Summary of Evaluation The STALUM computer code was used to perform loading analyses that are presented in the Babcock & Wilcox Owners Group Topical Report BAW-1621, Effects of Asymmetric LOCA [Loss of Coolant Accident] Loadings, and that are currently described in the USAR. The BWSPAN computer code was used to perform new loading analyses, required by installation of the IHA, of some of the same components that were analyzed in BAW-1621. The change associated with using BWSPAN for these new analyses involved updating the mathematical models of the components so that the models would execute within the newer BWSPAN computer code. The way in which the loading calculations are performed by BWSPAN is unchanged from how the loading calculations were performed by STALUM.

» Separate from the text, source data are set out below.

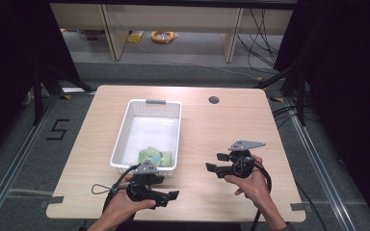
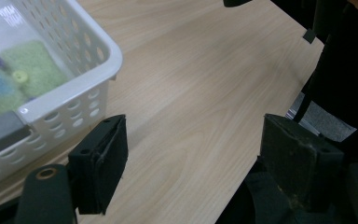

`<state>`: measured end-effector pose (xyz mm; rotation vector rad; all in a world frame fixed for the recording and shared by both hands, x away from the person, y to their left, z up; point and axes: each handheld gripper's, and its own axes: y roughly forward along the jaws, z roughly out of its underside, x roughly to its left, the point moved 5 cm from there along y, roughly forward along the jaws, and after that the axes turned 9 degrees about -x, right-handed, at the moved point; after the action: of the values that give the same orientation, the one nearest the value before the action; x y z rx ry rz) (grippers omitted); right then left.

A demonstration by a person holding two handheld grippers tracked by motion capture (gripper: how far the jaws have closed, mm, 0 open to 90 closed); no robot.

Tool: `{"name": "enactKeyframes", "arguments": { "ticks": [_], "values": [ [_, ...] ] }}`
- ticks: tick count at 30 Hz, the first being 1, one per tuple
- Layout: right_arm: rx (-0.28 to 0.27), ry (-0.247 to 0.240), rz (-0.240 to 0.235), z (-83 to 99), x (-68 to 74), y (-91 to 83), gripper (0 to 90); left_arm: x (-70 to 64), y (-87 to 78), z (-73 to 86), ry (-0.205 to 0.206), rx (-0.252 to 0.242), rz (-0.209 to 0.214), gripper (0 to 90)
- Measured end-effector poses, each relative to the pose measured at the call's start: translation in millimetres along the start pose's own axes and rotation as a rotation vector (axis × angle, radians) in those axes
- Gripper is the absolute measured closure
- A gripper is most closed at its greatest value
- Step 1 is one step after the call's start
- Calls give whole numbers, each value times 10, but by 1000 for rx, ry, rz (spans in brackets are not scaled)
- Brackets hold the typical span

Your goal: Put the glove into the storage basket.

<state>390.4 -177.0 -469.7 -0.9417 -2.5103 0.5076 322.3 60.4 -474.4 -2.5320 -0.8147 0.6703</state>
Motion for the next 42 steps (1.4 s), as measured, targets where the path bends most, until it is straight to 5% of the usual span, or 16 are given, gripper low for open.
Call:
{"name": "enactKeyframes", "arguments": {
  "ticks": [14, 15, 17, 18, 23, 24, 29, 31, 32, 34, 35, 37, 42],
  "values": [
    [12, 52, 5, 241, -49, -155, 357, 28, 106, 227, 2, 7, -12, 230],
    [7, 17, 2, 245, -72, -157, 355, 36, 114, 249, 1, 5, -4, 229],
    [24, 54, 4, 278, -29, -183, 353, 37, 124, 276, -7, -1, -15, 229],
    [-2, 8, 7, 281, -56, -175, 351, 41, 129, 290, 0, 1, -14, 228],
    [9, 48, -13, 363, 17, -225, 332, 13, 153, 365, 11, 4, -23, 222],
    [-2, 12, -17, 374, -5, -224, 327, 19, 157, 378, 22, 6, -17, 220],
    [-6, 24, -23, 456, 58, -279, 305, 62, 134, 473, 73, 28, -38, 216],
    [-18, 29, -30, 486, 79, -280, 284, 61, 150, 507, 65, 18, -50, 216],
    [-23, -10, -32, 506, 71, -279, 270, 53, 157, 527, 59, 20, -51, 215],
    [-23, -6, -45, 544, 96, -283, 255, 59, 154, 561, 106, 43, -52, 215],
    [-24, 10, -51, 562, 127, -280, 244, 37, 175, 582, 70, 31, -52, 214],
    [-23, 6, -70, 596, 167, -284, 232, 38, 159, 601, 103, 44, -38, 211],
    [-24, -17, -72, 684, 221, -319, 210, 11, 156, 645, 83, 9, -38, 202]
  ]
}}
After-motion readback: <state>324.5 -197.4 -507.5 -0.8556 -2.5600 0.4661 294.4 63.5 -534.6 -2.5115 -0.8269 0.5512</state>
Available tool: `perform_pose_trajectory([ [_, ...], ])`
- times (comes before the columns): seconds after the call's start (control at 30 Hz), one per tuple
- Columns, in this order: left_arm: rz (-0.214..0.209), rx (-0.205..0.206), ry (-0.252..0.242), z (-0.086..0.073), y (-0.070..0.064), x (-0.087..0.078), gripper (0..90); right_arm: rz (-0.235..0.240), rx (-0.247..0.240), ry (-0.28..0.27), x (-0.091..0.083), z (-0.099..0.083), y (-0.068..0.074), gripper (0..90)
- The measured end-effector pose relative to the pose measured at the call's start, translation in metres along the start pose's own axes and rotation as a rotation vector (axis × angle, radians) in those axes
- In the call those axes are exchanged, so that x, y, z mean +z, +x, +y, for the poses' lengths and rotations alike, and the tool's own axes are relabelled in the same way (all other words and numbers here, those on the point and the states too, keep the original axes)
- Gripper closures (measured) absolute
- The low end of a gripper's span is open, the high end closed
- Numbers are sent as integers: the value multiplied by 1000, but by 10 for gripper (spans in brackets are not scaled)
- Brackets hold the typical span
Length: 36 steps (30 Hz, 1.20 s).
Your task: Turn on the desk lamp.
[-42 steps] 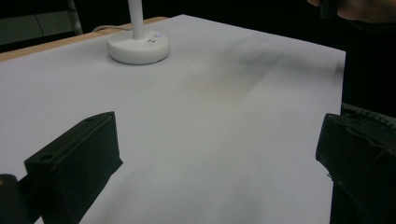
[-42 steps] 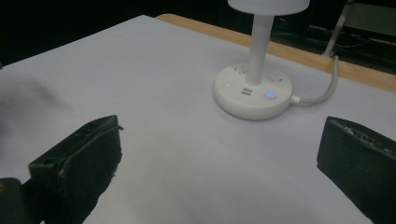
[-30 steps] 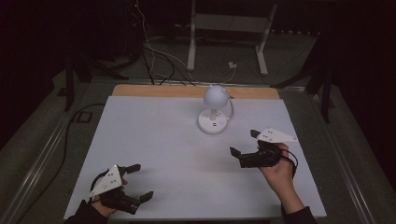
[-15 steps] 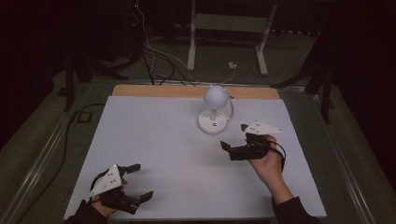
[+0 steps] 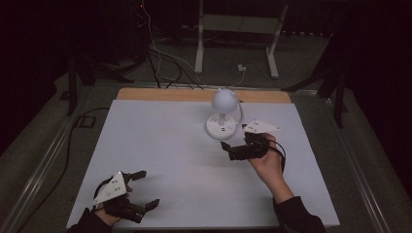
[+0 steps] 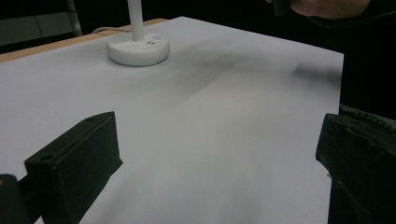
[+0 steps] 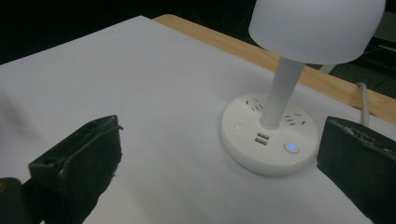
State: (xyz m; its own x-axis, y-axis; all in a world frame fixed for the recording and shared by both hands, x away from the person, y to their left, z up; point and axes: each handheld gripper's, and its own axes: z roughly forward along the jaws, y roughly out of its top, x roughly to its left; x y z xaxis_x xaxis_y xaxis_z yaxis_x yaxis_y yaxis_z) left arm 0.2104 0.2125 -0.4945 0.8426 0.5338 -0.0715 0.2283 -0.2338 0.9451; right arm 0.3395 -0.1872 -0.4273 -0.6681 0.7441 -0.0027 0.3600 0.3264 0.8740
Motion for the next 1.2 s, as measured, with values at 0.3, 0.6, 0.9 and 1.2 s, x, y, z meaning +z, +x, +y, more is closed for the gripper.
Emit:
perform_pose_trajectory([
  [0.3,0,-1,0,0,0,0,4,19,36,19,22,0,-4,0],
  [0.6,-1,-4,-4,0,0,0,4,25,48,56,47,-5,-10,0],
  [0.9,0,-6,-5,0,0,-1,3,-7,83,71,68,-3,-7,0],
  [1.2,-4,-10,-11,0,0,-1,4,-50,82,97,82,-1,-5,160],
])
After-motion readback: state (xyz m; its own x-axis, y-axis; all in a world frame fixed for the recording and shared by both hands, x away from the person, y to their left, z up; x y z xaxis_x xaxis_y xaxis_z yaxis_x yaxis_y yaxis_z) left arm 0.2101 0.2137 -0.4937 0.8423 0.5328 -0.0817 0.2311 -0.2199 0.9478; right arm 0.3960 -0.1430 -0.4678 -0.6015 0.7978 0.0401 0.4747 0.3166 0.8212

BWSPAN is the computer code currently used by AREVA NP, Inc. (AREVA) for performing loading analyses, and it is the evolutionary replacement for the previously used STALUM computer code, which is now archived and no longer in use. BWSPAN incorporates enhancements in usability and features, but its method of performing loading calculations remains the same as was used in STALUM. BWSPAN has been verified and benchmarked against hand calculations, predecessor codes (including STALUM), NRC test cases, and other commercial codes in accordance with AREVA procedures. The results of this benchmarking show that BWSPAN, using the updated mathematical models, produces results that are essentially the same as the results from STALUM. Therefore, the use of updated mathematical models in the BWSPAN computer code, in place of using the original mathematical models in the STALUM computer code, does not constitute a departure from a method of evaluation described in the USAR used in establishing the design bases or in any safety analyses.

Therefore, a license amendment was not required.